Rusia menyatakan pertempuran Aleppo telah selesai setelah pasukan Suriah yang didukung Rusia dan Iran merebut kota itu dari pemberontak. Sementara Amerika Serikat menggambarkan kekerasan yang terjadi di kota itu sebagai ‘kejahatan modern’ di mana Rusia dan Suriah harus bertanggungjawab.
“Selama satu jam terakhir kami telah menerima informasi bahwa kegiatan militer di Aleppo timur telah berhenti, pertempuran telah berhenti,” kata Duta Besar Rusia untuk PBB Vitaly Churkin dalam pertemuan Dewan Keamanan PBB Rabu 14 Desember 2016.
Pasukan Suriah, lanjut Churkin juga masih memberi kesempatan pemberontak untuk menyerah dan meninggalkan Aleppo bersama warga yang ingin keluar dari kota tersebut.
Sebelumnya, dalam laporannya PBB mengatakan tentara Suriah telah menembak mati 82 warga sipil setelah merebut kembali Aleppo.
Sekretaris Jenderal Ban Ki-moon, dalam pengarahannya kepada Dewan Keamanan meminta pemerintah Suriah, Rusia dan Iran untuk segera mengizinkan warga sipil meninggalkan Aleppo.

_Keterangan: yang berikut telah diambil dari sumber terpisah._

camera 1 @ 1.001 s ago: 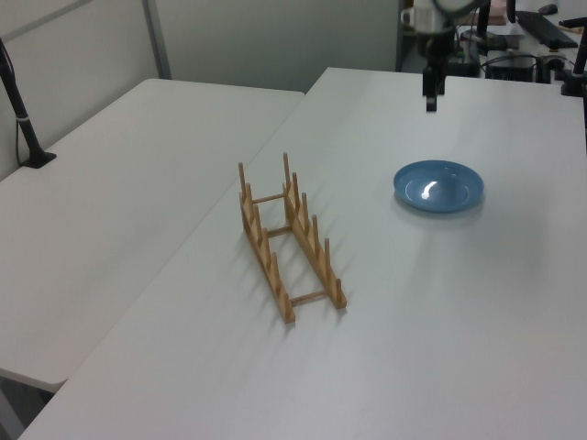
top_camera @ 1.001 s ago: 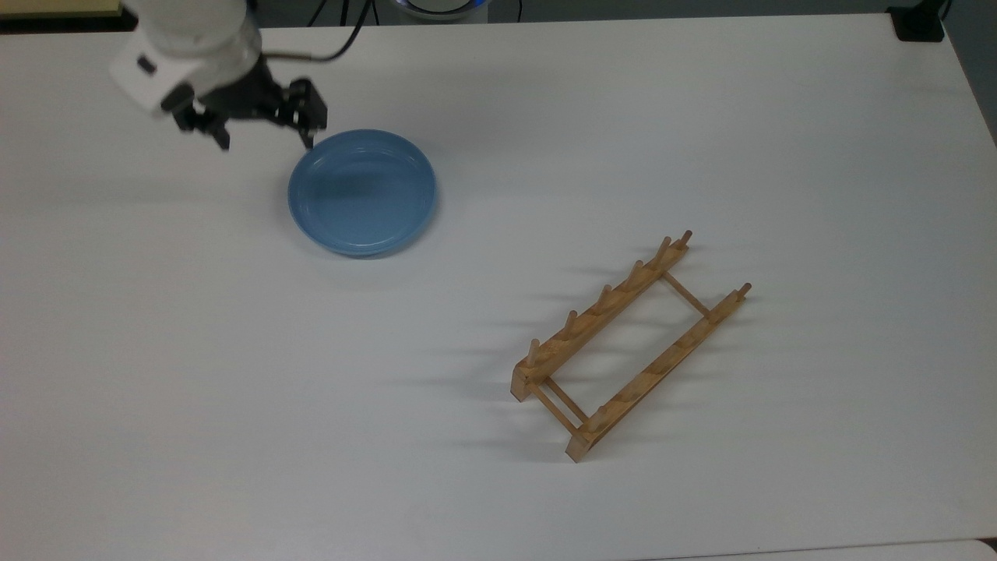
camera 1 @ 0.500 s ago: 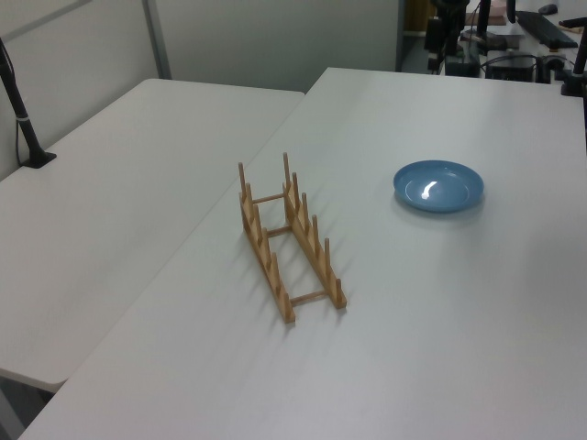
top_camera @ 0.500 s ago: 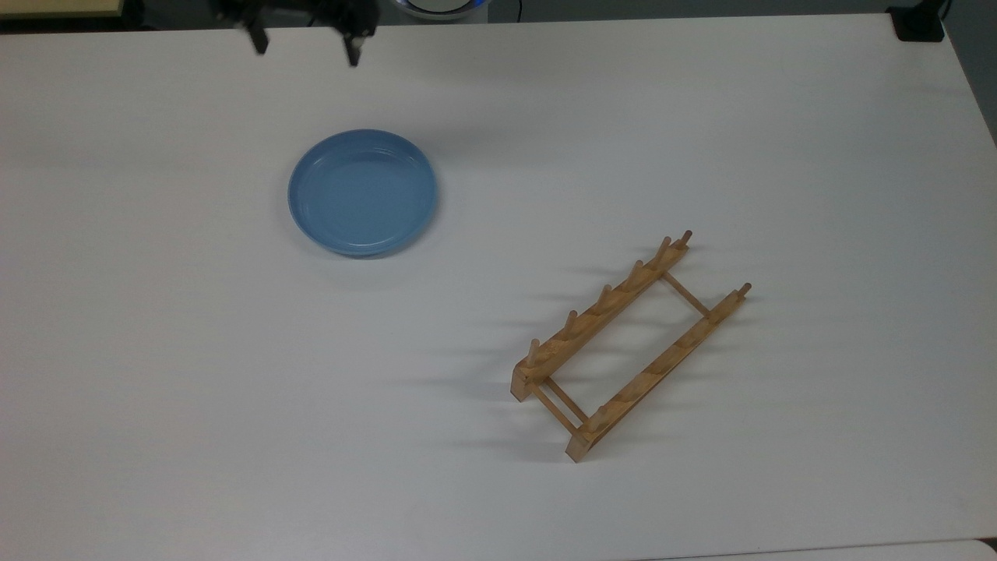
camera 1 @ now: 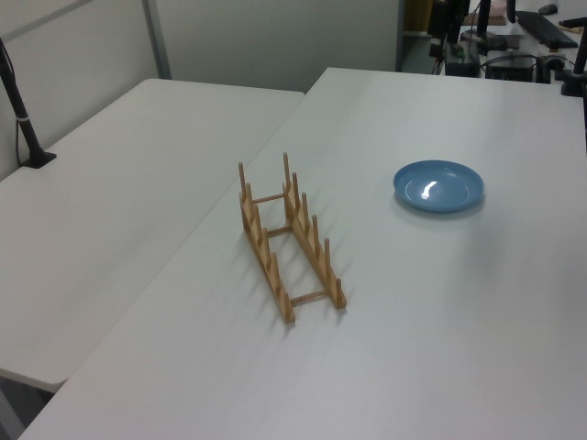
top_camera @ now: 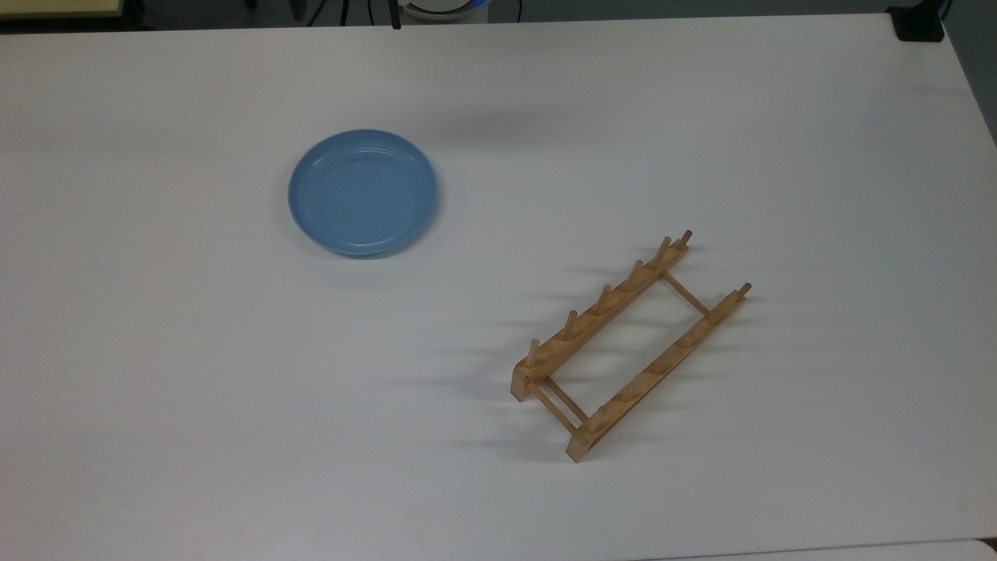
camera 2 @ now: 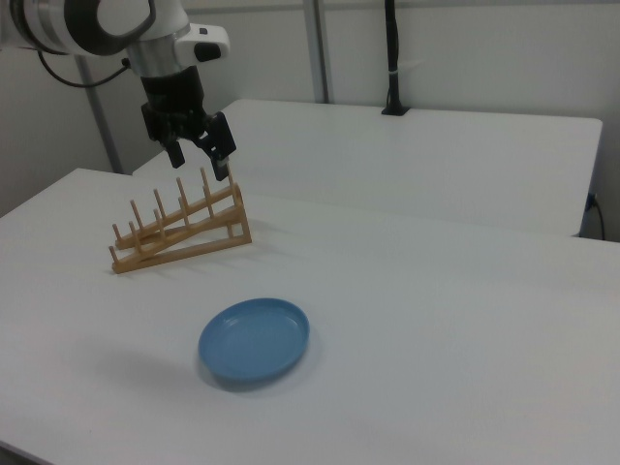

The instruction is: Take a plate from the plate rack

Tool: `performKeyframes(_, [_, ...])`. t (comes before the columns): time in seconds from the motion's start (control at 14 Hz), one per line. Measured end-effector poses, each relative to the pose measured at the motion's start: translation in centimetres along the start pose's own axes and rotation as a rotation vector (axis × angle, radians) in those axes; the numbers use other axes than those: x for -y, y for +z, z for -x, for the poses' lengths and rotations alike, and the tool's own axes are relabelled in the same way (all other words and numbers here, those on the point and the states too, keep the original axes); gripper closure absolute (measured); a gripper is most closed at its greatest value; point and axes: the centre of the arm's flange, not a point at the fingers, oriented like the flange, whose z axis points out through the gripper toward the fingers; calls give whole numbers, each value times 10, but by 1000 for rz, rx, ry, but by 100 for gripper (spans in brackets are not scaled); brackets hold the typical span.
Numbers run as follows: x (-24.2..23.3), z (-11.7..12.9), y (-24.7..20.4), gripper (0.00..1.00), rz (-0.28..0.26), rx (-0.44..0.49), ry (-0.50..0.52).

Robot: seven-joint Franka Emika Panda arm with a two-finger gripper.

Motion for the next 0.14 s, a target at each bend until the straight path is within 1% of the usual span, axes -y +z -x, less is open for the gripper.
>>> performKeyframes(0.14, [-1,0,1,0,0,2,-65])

“Ada peringatan dini yang diberikan kepada dewan ini mengenai situasi di Aleppo,” kata Ban. “Kami telah secara kolektif gagal melindungi rakyat Suriah. Sejarah tidak akan memaafkan kita.”
Churkin mengatakan kepada wartawan bahwa personil militer Rusia tidak melihat pelanggaran hukum kemanusiaan internasional. Tentara Suriah telah membantah melakukan pembunuhan atau penyiksaan kepada mereka yang ditangkap.
Namun Duta Besar Amerika Serikat untuk PBB, Samantha Power, mengatakan pemerintah Suriah, Rusia dan Iran akan bertanggung jawab terhadap kekejaman yang dilakukan di Aleppo.
“Dengan menolak PBB/ICRC (Komite Internasional Palang Merah) melakukan upaya evakuasi, Anda memberi sinyal kepada mereka yang membantai orang tak berdosa untuk terus melakukan apa yang mereka lakukan,” kata Power.
“Aleppo akan bergabung dengan barisan peristiwa-peristiwa dalam sejarah dunia yang mendefinisikan kejahatan modern, yang menodai hati nurani kita. Halabja, Rwanda, Srebrenica dan sekarang Aleppo,” katanya sebagaimana dikutip Reuters.
Sebuah tindakan keras oleh Assad terhadap demonstran pro-demokrasi pada 2011 menyebabkan perang sipil dan militan ISIS menggunakan kekacauan untuk merebut wilayah di Suriah dan Irak. Setengah dari 22 juta orang Suriah telah jadi korban dan lebih dari 400.000 tewas.
Mediator Suriah di PBB Staffan de Mistura mengatakan kepada wartawan setelah pertemuan bahwa PBB ingin wakilnya diizinkan untuk berada di sana ketika warga sipil dievakuasi dan pejuang oposisi mundur.
De Mistura mengatakan ada sekitar 50.000 warga sipil masih di wilayah yang dikuasai pemberontak Aleppo, bersama dengan 1.500 pejuang oposisi yang sekitar 30 persen adalah kelompok Nusra Front.